§ Records from a collection
________________

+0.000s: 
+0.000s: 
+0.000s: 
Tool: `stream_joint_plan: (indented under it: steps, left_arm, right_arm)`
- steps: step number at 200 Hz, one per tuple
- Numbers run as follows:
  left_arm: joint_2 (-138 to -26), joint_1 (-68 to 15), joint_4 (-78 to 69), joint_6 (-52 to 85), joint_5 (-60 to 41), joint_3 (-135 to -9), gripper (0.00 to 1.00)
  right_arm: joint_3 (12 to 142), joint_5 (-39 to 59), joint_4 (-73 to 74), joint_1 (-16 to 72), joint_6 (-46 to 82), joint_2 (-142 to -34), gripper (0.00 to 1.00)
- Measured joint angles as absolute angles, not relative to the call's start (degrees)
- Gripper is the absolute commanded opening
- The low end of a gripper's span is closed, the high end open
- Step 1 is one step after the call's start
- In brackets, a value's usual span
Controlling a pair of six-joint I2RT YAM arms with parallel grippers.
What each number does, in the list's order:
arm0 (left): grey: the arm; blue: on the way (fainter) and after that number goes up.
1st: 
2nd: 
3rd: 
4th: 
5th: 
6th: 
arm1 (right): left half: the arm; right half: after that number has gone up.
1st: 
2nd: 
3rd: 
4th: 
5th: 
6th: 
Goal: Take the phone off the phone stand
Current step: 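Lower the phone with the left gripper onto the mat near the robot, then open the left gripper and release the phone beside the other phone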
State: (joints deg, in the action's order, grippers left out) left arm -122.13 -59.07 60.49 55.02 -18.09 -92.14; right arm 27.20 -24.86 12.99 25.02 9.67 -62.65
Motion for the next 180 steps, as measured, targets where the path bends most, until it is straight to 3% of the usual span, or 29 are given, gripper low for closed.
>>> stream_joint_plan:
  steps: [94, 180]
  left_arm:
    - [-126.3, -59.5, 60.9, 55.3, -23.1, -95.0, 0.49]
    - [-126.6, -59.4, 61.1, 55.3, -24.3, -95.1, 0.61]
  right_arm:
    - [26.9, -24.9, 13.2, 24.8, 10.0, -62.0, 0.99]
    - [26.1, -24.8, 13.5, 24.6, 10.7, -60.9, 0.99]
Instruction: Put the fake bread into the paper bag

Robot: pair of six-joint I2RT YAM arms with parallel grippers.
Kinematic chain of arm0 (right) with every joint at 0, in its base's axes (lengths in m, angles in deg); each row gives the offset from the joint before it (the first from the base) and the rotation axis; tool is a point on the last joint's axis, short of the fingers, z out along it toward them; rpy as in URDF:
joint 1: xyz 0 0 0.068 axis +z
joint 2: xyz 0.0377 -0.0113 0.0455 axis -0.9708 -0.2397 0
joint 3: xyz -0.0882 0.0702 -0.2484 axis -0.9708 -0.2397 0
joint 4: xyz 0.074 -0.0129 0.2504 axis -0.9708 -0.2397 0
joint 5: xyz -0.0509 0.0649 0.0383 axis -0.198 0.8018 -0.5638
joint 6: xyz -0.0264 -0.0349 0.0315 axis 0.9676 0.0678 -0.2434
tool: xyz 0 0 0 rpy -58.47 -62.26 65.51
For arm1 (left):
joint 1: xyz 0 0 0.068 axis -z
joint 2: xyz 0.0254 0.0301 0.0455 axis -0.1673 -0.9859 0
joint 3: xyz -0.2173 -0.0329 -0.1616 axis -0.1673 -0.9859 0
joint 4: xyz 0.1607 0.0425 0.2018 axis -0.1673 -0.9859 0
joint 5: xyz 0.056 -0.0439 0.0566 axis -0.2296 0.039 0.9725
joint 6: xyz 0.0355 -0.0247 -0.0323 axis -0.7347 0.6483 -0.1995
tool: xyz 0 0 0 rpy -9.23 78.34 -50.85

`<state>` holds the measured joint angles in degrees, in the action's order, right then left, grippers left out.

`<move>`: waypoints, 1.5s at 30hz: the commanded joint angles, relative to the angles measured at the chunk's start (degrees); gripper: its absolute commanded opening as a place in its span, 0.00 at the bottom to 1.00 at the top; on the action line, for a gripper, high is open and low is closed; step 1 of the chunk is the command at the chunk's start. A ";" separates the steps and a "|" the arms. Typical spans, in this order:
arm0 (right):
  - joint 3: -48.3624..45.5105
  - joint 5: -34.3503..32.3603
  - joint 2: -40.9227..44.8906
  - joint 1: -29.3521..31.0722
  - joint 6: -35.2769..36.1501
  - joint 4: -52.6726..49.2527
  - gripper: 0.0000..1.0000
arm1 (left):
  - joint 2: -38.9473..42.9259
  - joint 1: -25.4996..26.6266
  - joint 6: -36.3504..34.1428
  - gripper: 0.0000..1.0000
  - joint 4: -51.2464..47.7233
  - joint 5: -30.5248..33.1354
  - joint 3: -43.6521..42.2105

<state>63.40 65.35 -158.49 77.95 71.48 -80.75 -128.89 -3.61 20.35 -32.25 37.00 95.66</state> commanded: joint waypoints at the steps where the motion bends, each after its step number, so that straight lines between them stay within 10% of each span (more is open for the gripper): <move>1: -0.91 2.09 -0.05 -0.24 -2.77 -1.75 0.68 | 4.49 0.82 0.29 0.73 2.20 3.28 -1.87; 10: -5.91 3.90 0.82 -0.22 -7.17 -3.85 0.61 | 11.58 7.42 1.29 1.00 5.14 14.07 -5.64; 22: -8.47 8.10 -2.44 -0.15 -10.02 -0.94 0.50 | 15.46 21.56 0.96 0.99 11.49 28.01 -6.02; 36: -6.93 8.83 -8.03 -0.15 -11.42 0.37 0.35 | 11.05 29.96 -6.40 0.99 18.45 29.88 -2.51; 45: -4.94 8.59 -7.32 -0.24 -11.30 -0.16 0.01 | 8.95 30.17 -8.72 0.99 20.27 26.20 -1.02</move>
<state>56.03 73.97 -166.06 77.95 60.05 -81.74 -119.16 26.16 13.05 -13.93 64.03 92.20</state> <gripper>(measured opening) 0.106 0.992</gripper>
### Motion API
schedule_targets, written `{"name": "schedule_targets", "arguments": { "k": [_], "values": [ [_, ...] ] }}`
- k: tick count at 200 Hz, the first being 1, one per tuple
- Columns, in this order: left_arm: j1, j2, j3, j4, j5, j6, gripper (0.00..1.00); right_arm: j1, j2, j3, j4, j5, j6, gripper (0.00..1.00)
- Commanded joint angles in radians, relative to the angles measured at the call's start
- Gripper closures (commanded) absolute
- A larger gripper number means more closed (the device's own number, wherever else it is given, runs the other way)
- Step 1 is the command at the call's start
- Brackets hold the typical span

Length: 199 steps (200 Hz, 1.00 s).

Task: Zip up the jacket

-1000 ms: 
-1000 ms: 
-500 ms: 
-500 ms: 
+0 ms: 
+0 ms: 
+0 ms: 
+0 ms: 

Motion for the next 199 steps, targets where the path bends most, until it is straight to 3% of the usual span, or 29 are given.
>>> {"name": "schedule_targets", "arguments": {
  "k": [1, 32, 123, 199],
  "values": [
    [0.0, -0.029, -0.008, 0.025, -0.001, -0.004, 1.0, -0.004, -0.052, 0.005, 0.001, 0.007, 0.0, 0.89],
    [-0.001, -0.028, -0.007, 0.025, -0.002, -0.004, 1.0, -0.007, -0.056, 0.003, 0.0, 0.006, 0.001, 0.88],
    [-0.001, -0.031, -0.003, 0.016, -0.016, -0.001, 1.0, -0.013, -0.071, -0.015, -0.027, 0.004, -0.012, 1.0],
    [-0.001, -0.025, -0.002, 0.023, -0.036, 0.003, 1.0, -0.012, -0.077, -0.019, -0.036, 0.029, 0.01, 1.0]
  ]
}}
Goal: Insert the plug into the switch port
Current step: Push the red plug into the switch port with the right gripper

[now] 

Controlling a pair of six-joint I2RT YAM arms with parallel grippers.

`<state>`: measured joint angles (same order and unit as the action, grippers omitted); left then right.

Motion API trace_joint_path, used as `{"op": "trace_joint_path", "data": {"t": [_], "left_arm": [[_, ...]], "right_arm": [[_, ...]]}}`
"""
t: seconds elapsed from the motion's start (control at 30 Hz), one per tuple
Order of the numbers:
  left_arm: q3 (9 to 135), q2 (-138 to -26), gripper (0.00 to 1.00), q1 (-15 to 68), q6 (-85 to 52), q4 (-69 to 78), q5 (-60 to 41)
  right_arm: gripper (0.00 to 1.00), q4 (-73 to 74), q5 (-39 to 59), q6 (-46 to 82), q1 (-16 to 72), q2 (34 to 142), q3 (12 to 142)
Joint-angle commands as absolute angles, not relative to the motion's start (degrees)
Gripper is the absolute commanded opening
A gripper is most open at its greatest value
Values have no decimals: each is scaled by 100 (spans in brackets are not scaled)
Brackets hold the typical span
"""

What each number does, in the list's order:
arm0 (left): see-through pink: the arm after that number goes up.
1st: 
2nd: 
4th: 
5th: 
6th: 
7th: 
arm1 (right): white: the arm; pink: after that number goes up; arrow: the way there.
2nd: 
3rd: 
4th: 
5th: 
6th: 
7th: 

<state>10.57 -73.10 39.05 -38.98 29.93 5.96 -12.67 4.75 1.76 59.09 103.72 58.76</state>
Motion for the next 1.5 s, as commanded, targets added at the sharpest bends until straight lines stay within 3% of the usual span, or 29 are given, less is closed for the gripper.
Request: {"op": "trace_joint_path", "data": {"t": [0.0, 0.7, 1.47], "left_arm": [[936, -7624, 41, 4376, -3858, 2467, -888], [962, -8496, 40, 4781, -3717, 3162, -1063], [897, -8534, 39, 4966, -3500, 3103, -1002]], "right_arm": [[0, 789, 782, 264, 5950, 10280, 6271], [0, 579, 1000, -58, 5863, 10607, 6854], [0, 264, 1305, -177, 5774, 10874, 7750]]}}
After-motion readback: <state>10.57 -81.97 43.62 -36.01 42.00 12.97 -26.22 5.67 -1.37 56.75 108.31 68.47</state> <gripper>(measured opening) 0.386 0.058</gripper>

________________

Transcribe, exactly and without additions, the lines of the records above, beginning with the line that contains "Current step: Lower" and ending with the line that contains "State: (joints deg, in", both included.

§ SOLUTION TO THE EXERCISE
Current step: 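Lower the phone with the left gripper onto the mat near the robot, then open the left gripper and release the phone beside the other phone
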State: (joints deg, in the action's order, grippers left out) left arm -122.13 -59.07 60.49 55.02 -18.09 -92.14; right arm 27.20 -24.86 12.99 25.02 9.67 -62.65

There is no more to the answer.